Sensorion Prioritizes SENS-601 as Main Program and Discontinues SENS-501

Filing of Clinical Trial Applications in Europe and Accelerated Procedure in France

Sensorion has submitted clinical trial applications for SENS-601 in Canada and France. The French regulatory agency (ANSM) has granted an accelerated procedure for the French application, significantly reducing the review time compared to the standard procedure. Filings with the FDA in the United States and submissions in Australia are planned by the end of 2026. The trial, named Hearconnex, will assess the safety, tolerance, and efficacy of intracochlear administration of SENS-601 in pediatric patients with deafness related to the GJB2 gene. Preliminary discussions with regulatory authorities have been constructive, and the company considers its dossier complete and scientifically robust.

Discontinuation of SENS-501 and Resource Reallocation to SENS-601

Sensorion is terminating the Audiogene trial and ceasing the clinical development of SENS-501 (OTOF-GT), aimed at treating an ultra-rare form of deafness linked to mutations in the OTOF gene.
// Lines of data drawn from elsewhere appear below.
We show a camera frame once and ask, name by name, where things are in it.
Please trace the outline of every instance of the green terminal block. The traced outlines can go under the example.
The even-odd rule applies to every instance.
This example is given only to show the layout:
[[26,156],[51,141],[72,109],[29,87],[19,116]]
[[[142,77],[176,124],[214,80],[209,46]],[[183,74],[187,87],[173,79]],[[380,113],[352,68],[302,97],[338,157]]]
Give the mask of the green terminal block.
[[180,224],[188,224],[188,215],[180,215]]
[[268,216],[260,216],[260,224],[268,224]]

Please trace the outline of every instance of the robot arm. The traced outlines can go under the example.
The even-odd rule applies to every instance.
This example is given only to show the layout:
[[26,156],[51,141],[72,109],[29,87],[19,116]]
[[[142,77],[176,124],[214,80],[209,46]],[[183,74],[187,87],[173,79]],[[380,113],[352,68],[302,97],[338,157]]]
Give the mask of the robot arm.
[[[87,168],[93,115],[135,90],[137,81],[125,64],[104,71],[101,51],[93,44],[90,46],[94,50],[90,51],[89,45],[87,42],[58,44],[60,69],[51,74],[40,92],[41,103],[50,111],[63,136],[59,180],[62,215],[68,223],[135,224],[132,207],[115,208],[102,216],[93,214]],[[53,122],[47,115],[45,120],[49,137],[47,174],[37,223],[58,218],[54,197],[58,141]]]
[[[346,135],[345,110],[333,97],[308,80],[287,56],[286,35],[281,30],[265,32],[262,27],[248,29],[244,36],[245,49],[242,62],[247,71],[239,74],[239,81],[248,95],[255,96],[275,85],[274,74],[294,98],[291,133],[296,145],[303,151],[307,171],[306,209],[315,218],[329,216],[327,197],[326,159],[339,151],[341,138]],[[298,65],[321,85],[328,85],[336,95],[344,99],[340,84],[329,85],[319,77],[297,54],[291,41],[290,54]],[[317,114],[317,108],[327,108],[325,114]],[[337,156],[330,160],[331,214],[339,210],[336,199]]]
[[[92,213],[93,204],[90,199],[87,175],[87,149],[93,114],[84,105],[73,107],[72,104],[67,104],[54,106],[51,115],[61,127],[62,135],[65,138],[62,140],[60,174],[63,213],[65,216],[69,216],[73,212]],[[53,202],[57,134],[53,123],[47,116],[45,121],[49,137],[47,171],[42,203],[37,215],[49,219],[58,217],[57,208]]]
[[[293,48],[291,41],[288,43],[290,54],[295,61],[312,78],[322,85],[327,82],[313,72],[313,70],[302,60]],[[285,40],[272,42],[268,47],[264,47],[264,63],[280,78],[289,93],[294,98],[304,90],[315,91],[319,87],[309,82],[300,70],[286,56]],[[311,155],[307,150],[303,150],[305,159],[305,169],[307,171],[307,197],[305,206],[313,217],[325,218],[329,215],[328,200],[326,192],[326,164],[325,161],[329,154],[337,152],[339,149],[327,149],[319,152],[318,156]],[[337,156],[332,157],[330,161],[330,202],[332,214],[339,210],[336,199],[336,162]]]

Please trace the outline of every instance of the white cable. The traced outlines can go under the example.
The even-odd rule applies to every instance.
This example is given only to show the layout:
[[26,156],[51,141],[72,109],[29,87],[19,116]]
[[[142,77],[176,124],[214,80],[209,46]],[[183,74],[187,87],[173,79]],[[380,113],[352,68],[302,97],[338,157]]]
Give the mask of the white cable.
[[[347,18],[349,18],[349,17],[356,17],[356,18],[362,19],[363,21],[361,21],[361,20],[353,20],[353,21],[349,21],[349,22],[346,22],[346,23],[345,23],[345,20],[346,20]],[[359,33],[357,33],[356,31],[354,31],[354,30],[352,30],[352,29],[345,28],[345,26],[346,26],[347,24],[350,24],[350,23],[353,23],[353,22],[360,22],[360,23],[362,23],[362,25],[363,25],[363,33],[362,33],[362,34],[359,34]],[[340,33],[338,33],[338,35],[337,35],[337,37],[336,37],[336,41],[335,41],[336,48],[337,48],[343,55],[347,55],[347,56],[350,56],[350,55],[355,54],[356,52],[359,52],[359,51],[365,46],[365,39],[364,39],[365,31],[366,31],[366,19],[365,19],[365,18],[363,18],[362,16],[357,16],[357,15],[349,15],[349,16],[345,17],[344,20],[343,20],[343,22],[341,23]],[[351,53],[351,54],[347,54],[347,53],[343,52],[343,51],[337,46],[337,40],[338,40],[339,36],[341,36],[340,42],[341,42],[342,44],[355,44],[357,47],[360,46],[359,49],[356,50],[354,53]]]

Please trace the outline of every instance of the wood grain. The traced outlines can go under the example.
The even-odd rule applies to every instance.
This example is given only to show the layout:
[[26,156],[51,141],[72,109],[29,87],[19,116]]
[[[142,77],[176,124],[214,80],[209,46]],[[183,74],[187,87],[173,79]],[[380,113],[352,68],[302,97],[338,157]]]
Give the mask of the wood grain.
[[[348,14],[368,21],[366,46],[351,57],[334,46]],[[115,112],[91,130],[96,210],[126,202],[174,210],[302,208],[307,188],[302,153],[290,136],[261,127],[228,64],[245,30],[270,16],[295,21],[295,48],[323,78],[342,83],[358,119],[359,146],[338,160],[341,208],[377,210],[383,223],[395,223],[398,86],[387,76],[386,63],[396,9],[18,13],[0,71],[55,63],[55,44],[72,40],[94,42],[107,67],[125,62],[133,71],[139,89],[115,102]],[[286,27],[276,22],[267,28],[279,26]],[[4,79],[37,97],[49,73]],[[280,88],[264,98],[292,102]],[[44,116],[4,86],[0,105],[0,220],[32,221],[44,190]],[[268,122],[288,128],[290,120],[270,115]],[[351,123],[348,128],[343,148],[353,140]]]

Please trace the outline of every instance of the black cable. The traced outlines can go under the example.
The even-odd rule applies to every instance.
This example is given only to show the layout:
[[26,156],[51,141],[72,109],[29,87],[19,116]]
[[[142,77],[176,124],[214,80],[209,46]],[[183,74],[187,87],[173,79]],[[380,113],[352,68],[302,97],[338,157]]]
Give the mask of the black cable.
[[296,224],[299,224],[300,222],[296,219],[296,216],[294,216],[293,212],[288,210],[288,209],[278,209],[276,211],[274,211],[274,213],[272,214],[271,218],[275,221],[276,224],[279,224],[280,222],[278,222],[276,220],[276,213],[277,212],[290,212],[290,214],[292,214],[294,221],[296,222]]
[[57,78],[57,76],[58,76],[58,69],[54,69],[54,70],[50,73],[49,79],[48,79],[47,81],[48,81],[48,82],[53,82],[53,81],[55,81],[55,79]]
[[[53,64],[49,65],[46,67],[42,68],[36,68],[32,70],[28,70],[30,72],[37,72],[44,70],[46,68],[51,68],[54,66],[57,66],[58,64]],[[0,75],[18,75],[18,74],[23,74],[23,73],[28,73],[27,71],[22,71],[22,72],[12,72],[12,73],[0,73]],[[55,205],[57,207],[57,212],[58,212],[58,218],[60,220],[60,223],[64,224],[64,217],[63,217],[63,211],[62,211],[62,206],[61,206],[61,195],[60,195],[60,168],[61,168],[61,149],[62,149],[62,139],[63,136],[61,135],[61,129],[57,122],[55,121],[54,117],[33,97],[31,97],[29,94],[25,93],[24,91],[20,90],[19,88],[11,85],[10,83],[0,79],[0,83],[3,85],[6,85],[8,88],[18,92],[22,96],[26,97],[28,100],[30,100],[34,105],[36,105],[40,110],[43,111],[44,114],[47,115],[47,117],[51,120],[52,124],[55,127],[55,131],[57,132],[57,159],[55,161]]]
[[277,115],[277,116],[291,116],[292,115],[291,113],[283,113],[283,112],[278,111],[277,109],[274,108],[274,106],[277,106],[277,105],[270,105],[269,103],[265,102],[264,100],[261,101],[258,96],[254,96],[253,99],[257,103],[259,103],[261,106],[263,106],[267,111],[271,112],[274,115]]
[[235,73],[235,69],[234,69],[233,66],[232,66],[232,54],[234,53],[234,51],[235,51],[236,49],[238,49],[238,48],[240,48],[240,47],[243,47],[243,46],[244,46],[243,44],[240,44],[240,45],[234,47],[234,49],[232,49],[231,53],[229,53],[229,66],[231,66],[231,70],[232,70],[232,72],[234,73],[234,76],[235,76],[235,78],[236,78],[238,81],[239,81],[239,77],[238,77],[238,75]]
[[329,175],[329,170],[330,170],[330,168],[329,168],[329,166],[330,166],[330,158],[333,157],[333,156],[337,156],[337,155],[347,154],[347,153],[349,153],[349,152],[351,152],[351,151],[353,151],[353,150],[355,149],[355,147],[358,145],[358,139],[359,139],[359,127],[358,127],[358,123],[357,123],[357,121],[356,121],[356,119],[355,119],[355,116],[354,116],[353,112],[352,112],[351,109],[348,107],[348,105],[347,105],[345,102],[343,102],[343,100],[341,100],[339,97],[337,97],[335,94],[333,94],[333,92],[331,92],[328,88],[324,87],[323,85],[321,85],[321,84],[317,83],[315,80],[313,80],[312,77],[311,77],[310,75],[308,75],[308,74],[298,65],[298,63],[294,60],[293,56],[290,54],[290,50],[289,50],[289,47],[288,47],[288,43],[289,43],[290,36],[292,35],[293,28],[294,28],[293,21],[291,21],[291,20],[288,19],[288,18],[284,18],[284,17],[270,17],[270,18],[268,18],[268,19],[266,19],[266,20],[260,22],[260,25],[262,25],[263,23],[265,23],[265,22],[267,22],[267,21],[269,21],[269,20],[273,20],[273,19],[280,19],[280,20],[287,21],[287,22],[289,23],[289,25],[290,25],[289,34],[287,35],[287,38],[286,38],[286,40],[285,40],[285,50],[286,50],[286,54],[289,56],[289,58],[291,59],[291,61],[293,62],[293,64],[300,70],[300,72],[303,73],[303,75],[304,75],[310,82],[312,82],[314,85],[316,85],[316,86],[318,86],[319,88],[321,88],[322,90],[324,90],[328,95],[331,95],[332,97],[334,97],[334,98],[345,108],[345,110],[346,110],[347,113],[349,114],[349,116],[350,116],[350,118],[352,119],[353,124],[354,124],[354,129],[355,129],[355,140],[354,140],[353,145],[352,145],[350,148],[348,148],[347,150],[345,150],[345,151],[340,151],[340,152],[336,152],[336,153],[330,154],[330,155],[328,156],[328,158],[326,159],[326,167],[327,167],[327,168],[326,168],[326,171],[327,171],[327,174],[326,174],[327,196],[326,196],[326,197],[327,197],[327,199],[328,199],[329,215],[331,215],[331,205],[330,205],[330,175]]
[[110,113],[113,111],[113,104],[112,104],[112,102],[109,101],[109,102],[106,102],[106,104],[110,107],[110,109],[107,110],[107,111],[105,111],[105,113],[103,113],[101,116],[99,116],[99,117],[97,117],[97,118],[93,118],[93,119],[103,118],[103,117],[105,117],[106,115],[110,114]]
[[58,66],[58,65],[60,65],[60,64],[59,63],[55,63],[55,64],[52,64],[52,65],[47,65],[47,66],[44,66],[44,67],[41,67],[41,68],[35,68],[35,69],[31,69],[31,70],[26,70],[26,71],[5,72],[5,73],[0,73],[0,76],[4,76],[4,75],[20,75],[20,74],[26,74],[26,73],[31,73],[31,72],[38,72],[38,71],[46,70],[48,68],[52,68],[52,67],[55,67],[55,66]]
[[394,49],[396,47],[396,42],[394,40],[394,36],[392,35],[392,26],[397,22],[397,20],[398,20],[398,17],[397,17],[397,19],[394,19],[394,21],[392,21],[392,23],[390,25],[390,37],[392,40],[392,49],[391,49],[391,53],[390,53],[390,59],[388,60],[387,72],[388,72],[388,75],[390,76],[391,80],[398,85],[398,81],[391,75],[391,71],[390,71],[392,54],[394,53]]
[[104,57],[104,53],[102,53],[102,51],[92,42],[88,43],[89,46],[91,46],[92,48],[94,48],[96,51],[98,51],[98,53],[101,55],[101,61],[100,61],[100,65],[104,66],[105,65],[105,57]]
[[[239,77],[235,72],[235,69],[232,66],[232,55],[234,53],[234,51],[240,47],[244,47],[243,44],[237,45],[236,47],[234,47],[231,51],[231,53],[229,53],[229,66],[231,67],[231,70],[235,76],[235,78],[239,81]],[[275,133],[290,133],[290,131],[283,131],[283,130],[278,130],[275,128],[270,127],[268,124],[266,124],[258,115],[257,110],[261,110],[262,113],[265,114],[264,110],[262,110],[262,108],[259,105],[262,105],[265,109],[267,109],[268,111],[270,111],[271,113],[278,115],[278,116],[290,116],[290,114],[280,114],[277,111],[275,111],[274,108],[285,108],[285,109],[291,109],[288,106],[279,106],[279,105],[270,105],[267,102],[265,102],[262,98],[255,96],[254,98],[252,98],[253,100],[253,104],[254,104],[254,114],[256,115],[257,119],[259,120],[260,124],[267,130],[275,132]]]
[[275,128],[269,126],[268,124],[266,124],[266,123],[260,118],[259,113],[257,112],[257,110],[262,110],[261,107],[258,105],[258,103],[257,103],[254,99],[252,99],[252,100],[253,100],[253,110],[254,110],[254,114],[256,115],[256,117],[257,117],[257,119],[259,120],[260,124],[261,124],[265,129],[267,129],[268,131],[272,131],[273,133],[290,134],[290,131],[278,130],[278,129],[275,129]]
This shift follows a strategic review of the therapeutic portfolio and takes into account the emergence of an already approved gene therapy for this ultra-rare indication. The reallocation of resources to SENS-601 addresses a significantly larger unmet medical need, according to the management and board of directors. GJB2 is the most common cause of genetic deafness, responsible for about 50% of non-syndromic autosomal recessive hearing losses. SENS-601 could potentially treat three distinct conditions: pediatric congenital deafness, progressive forms of hearing loss in children, and early stages of presbycusis in adults.

Financial Autonomy Extended Until End of 2027

Sensorion's cash reserves will allow it to continue operations until the end of 2027. This extension is intended to support the clinical advancement of SENS-601 and the generation of initial human data.